* **Directions**
Beginning at the line that contains "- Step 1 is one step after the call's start" and finishing at the line that contains "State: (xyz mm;", output the data below exactly. Include both end lines and no pictures.

* **Dataset section**
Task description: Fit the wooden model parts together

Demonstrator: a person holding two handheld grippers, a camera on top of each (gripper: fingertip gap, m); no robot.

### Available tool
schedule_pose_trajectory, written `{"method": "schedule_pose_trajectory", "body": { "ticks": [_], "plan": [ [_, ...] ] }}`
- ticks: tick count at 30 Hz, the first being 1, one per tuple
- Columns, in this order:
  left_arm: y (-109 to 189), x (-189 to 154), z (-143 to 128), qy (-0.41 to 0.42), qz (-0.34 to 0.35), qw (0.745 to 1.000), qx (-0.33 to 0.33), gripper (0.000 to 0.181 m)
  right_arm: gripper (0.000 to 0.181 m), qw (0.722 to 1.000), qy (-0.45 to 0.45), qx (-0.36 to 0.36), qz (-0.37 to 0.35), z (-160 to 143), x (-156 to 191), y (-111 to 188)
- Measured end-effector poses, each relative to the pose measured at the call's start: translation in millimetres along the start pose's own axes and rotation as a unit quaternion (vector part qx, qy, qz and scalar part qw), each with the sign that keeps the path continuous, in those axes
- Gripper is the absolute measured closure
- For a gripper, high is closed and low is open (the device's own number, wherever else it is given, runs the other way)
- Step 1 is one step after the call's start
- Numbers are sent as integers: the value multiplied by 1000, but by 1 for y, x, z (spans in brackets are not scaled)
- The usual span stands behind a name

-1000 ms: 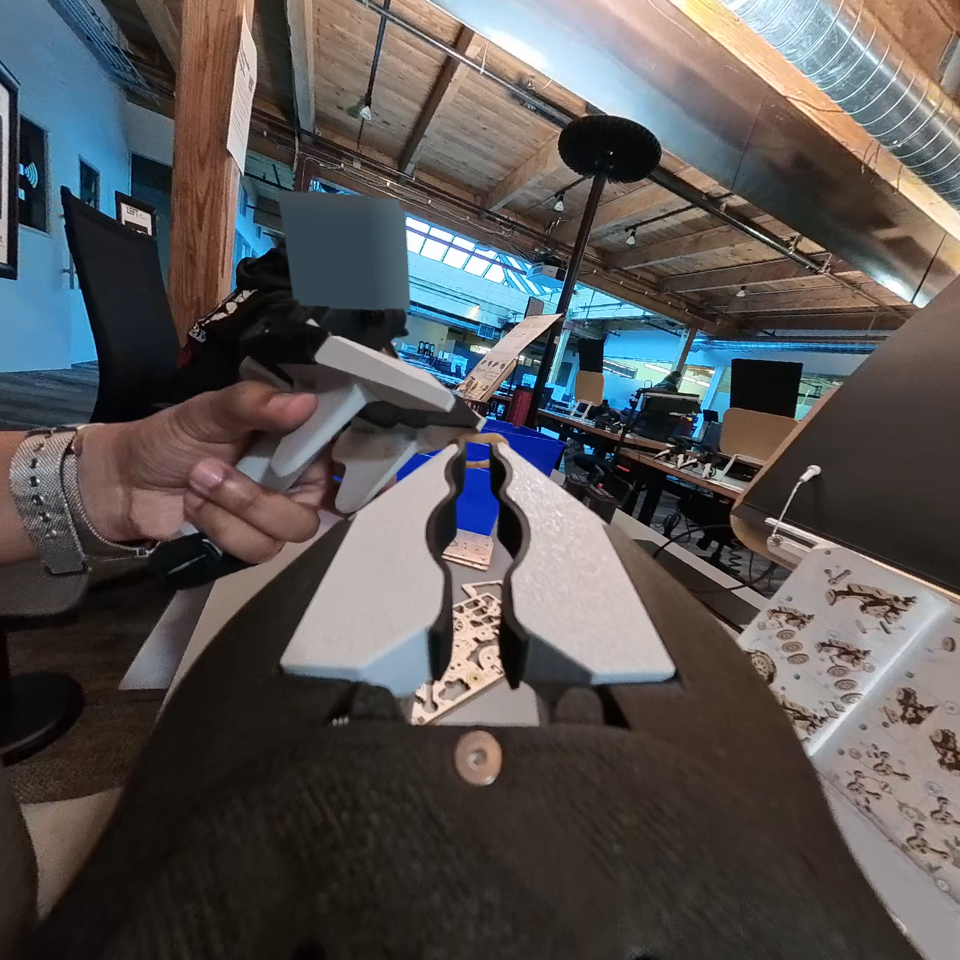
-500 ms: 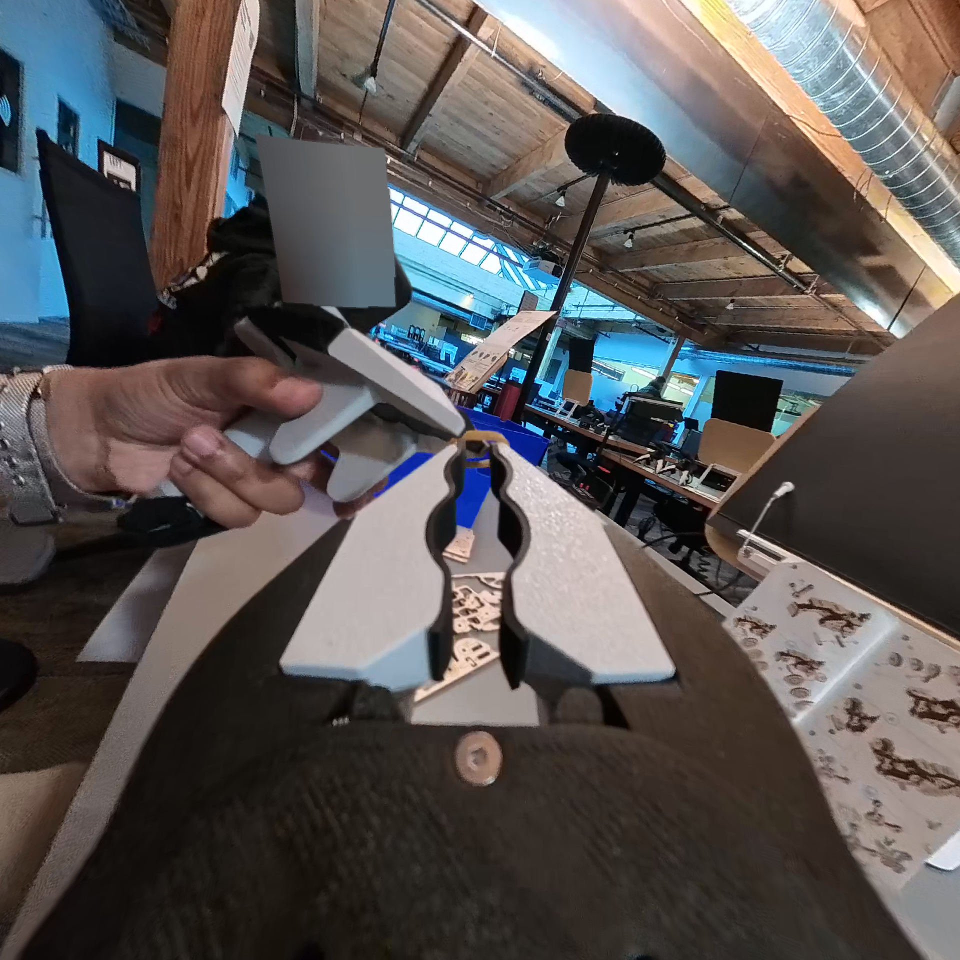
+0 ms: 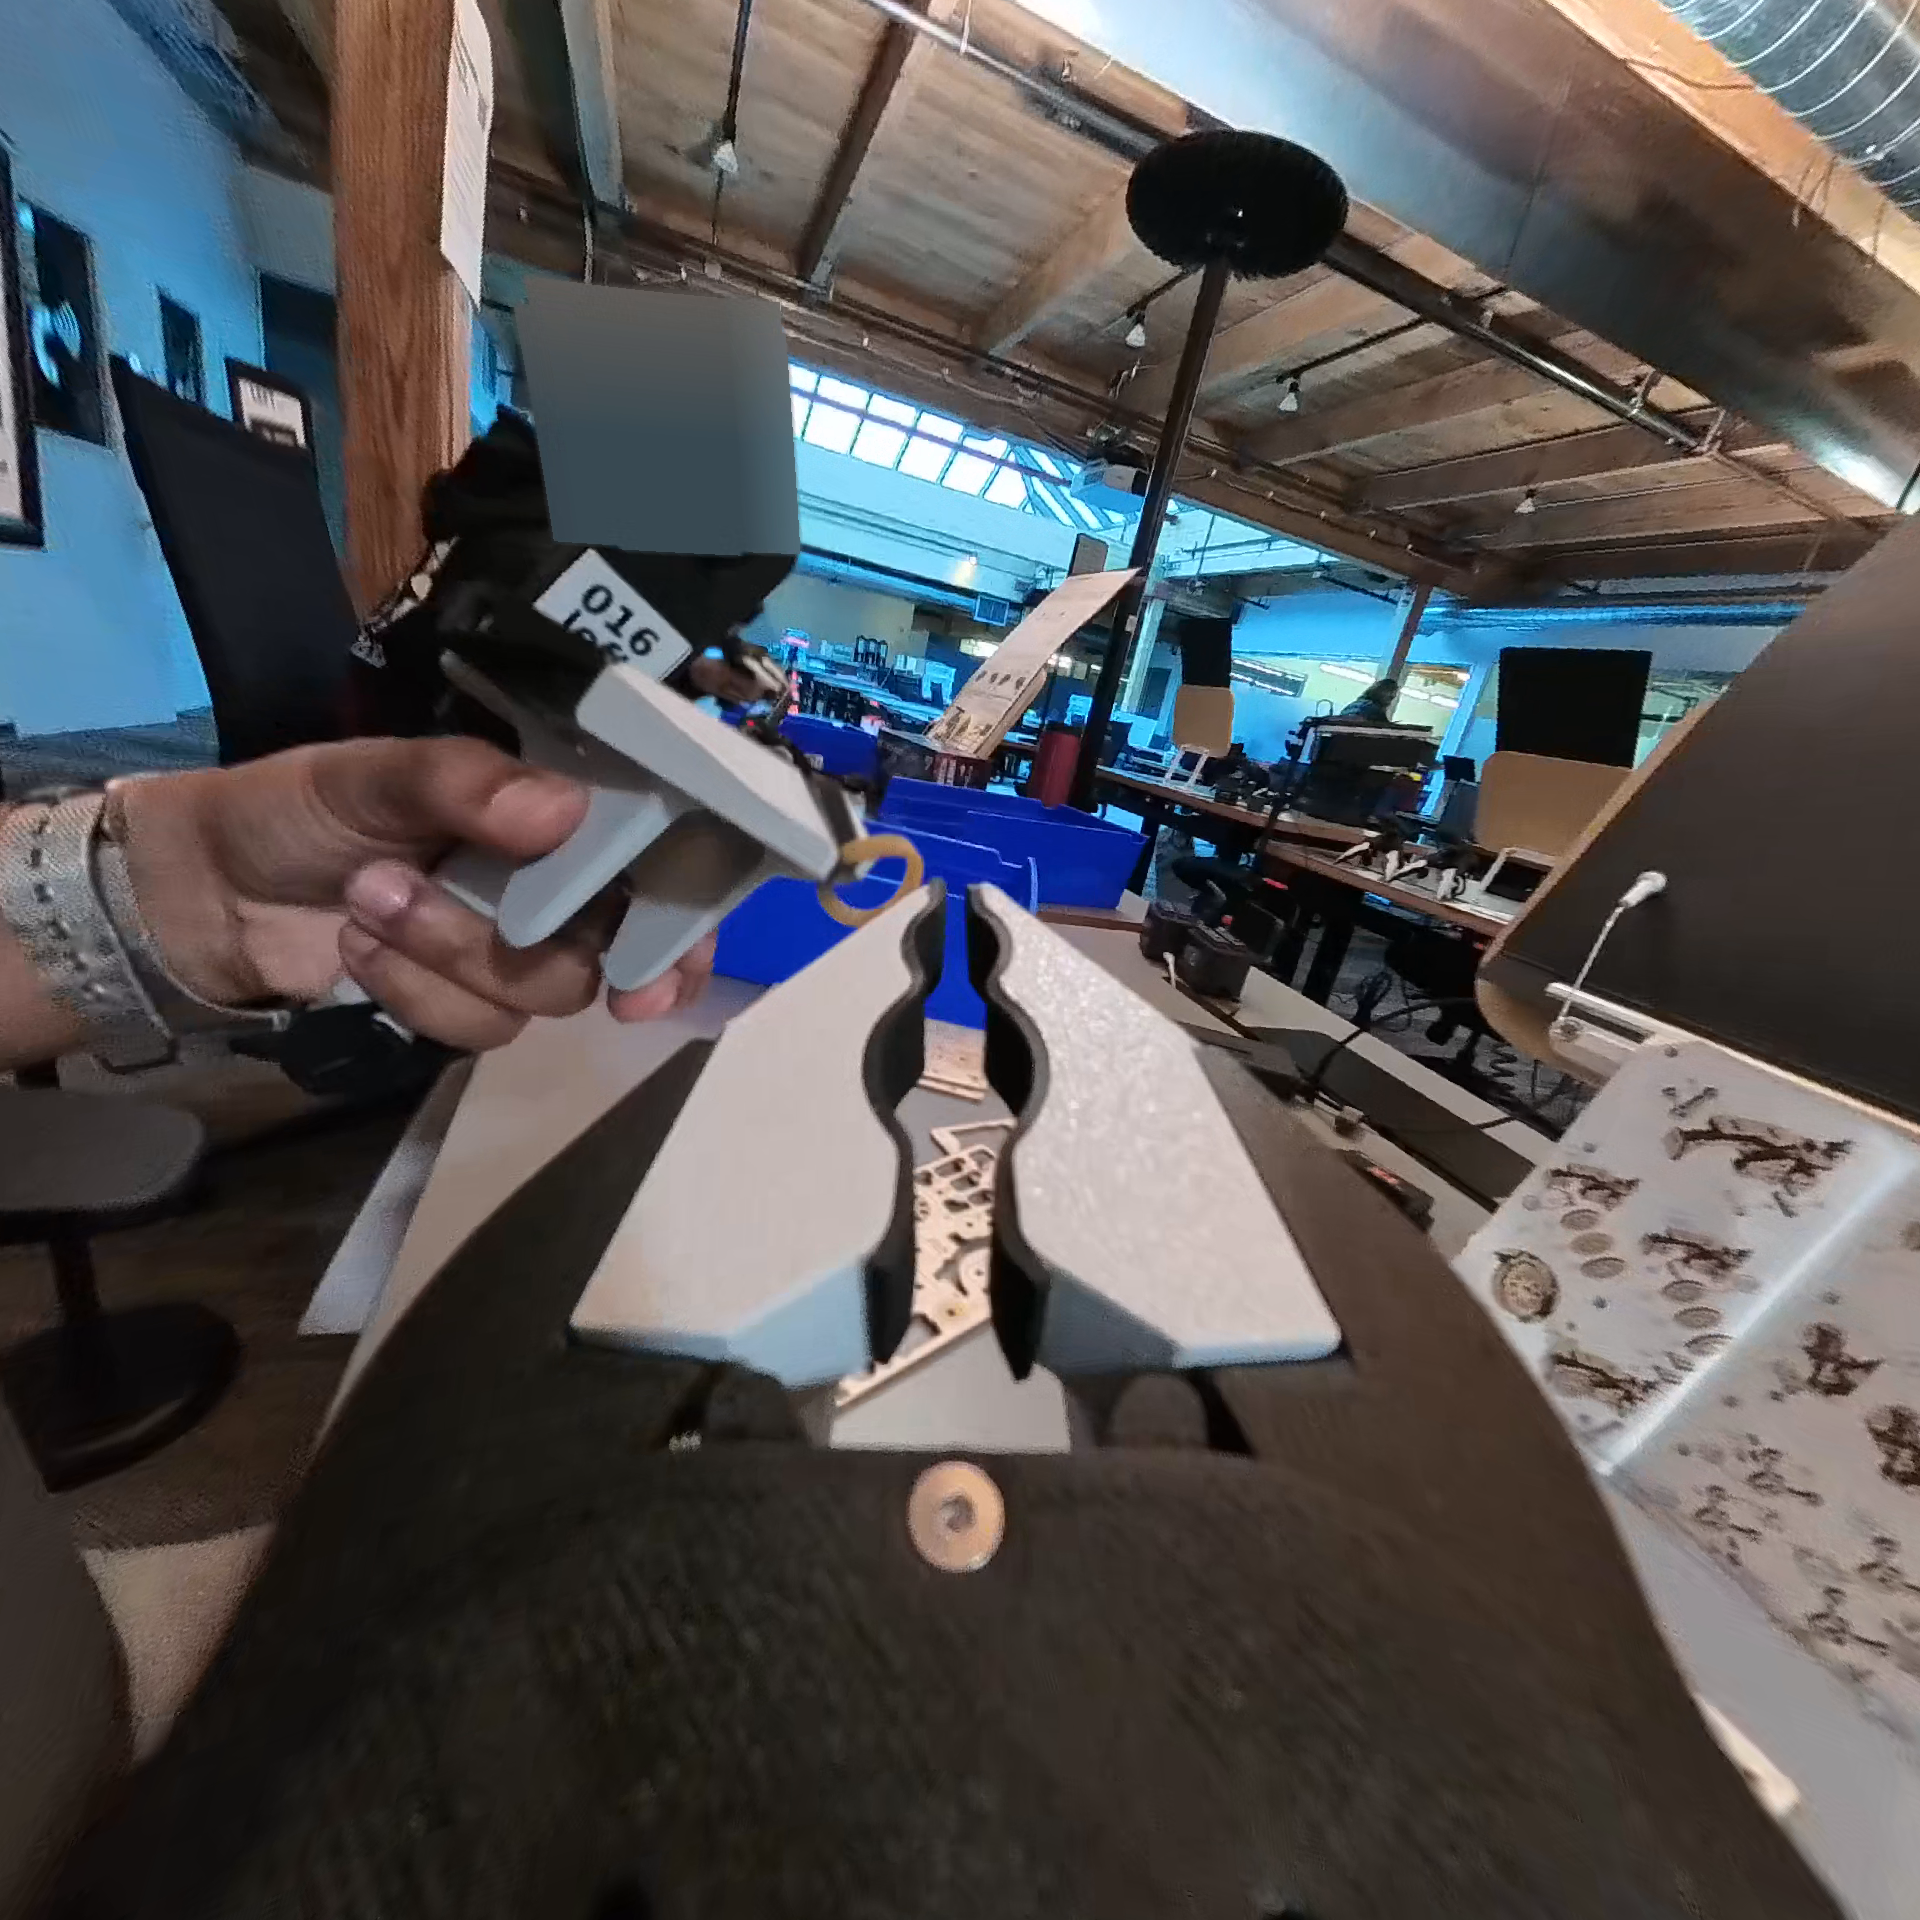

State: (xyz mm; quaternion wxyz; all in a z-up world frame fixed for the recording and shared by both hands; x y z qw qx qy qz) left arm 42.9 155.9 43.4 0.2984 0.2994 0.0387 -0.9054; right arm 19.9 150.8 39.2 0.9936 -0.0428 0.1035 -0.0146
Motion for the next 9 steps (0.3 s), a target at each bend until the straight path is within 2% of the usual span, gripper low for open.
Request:
{"method": "schedule_pose_trajectory", "body": {
  "ticks": [4, 7, 9],
  "plan": [
    [15, -4, 13, 62, -90, 992, -60, 181, 168, 999, -10, 1, 51, 4, 10, -2],
    [23, 3, 17, 106, -133, 981, -96, 181, 170, 994, -69, -21, 81, 11, 10, 0],
    [24, 4, 16, 124, -161, 974, -103, 181, 178, 991, -80, -32, 100, 15, 13, 3]
  ]
}}
Point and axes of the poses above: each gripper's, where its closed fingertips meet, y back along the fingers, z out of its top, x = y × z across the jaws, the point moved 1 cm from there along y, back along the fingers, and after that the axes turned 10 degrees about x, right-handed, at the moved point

* **Your response**
- Step 1 is one step after the call's start
- Numbers are sent as integers: the value multiplied by 1000, but by 1 for y, x, z (spans in brackets are not scaled)
- The usual span stands behind a name

-1000 ms: 
-500 ms: 
+0 ms: 

State: (xyz mm; quaternion wxyz; all in a z-up world frame fixed for the recording and shared by both hands; x y z qw qx qy qz) left arm 42.9 155.9 43.4 0.2984 0.2994 0.0387 -0.9054; right arm 19.9 150.8 39.2 0.9936 -0.0428 0.1035 -0.0146

That is the complete answer to the exercise.